CDC Opioid Guidelines Could Aid in Workers’ Comp Claims Mitigation

March 23, 2016

Recently published U.S. Centers for Disease Control and Prevention guidelines effectively address the epidemic of prescription opioids in the initial treatment of chronic pain. However, workers’ compensation insurers, claims managers, employers and beneficiaries may be scratching their heads about application of the guidelines to claimants with established long-term treatment regimens that often include potent narcotics.

“One claim at a time” is how Robert E. Todd, M.D., Principal of Liverpool, N.Y.-based Forensic Medical Associates, describes his holistic, individualized process of workers’ compensation claims mitigation and how the CDC guidelines can be applied advantageously.

Todd, a board-certified neurologist and licensed pharmacist with extensive experience in pain management, likened the individualized approach promoted by the CDC as a key tenet in opioid overuse management.
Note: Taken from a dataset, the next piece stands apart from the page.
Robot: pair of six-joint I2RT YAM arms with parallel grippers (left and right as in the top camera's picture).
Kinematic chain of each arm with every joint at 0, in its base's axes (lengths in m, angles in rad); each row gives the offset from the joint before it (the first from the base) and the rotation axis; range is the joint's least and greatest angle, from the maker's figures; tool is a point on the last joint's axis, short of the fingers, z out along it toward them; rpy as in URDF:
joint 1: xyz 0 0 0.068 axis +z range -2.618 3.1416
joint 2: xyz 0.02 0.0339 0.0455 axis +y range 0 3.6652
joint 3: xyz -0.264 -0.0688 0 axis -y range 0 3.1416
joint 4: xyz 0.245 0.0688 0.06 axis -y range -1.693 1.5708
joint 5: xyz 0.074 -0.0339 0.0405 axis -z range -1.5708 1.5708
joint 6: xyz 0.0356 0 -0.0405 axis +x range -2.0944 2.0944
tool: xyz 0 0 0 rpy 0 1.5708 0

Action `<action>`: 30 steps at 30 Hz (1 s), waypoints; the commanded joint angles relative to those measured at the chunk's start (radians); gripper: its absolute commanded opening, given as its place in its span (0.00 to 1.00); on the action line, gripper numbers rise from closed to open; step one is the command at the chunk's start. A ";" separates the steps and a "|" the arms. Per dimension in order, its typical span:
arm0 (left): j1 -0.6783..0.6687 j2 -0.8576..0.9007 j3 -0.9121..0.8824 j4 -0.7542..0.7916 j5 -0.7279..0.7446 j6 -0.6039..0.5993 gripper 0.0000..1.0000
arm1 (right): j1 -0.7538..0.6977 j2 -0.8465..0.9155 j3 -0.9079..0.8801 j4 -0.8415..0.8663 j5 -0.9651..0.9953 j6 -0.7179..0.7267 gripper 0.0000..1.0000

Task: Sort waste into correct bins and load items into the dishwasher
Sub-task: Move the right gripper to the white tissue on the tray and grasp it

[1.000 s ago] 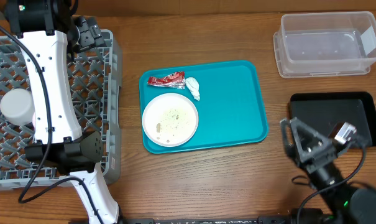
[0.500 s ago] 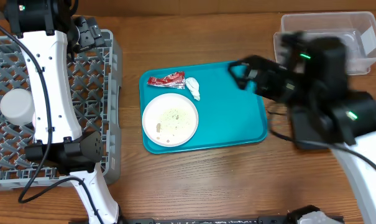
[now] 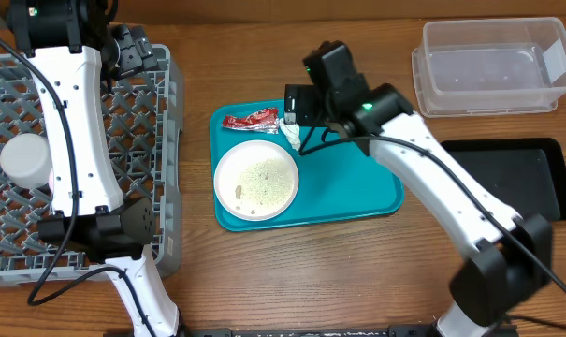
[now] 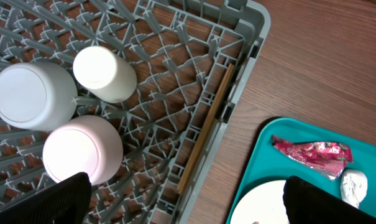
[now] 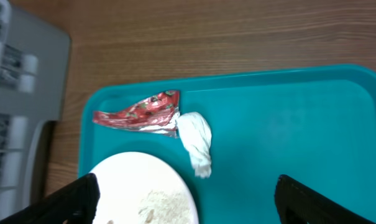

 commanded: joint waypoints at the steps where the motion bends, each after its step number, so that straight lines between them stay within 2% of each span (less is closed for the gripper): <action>1: 0.003 0.008 -0.005 -0.002 -0.002 0.008 1.00 | 0.000 0.043 0.018 0.049 0.010 -0.006 0.86; 3: 0.003 0.008 -0.005 -0.002 -0.002 0.009 1.00 | 0.000 0.074 0.018 0.076 0.008 0.000 0.75; 8: 0.003 0.008 -0.005 -0.002 -0.002 0.009 1.00 | 0.001 0.154 0.018 0.090 0.003 0.055 0.67; 17: 0.003 0.008 -0.005 -0.002 -0.002 0.009 1.00 | 0.001 0.285 0.018 0.129 -0.027 0.042 0.67; 24: 0.003 0.008 -0.005 -0.002 -0.002 0.008 1.00 | 0.001 0.322 0.007 0.163 -0.068 0.039 0.67; 30: 0.003 0.008 -0.005 -0.002 -0.002 0.009 1.00 | 0.007 0.362 -0.003 0.195 -0.072 0.039 0.62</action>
“The difficult part for insurers comes in customizing a claims review to the medical and pharmaceutical requirements of the individual beneficiary in a universe that prefers a more cookie-cutter type approach. In workers’ compensation claims, you need a consultant with a unique combination of skill sets,” said Todd.

Forensic Medical Associates’ triad of treat, taper and time has been a successful prescription for treating claimants aggressively, tapering medications to their individual circumstances and getting them back to work in the least amount of time.
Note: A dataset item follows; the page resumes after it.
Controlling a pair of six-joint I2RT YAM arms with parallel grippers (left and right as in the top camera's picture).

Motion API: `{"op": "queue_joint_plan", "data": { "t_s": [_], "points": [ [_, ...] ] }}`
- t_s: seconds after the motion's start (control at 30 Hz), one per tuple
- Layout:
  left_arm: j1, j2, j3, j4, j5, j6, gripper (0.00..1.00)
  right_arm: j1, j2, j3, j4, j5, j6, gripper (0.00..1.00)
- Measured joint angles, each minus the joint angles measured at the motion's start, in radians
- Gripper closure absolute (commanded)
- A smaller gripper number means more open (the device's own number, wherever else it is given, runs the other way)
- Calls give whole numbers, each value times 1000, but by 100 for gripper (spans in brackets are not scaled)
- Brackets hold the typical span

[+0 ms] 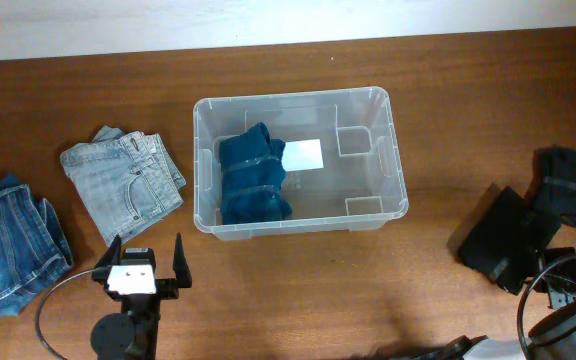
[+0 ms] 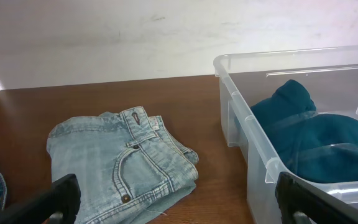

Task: Pack container
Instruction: 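Grasp the black rolled garment with the right gripper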

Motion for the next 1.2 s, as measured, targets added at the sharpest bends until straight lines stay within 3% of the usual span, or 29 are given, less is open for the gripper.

Through his combined experience as both a practicing pharmacist and physician, Todd has competently managed therapeutic substitutions that provided equivalent treatment with comparable results reducing the opiate overload.

This holistic, one claim at a time approach, yields substantial savings for insurers, quicker back-to-work times for employers and better quality of life for claimants.

Todd does not dispute the alarming opioid abuse statistics unveiled in this week’s Morbidity and Mortality Weekly Report, which published the CDC recommendations. “It is obviously a giant step in the right direction,” he said.

“The report is very forward thinking,” Todd concluded. “Unfortunately this sweeping reform ignores the present and will not change the immediate staggering problem of opioid overuse in workers’ compensation.”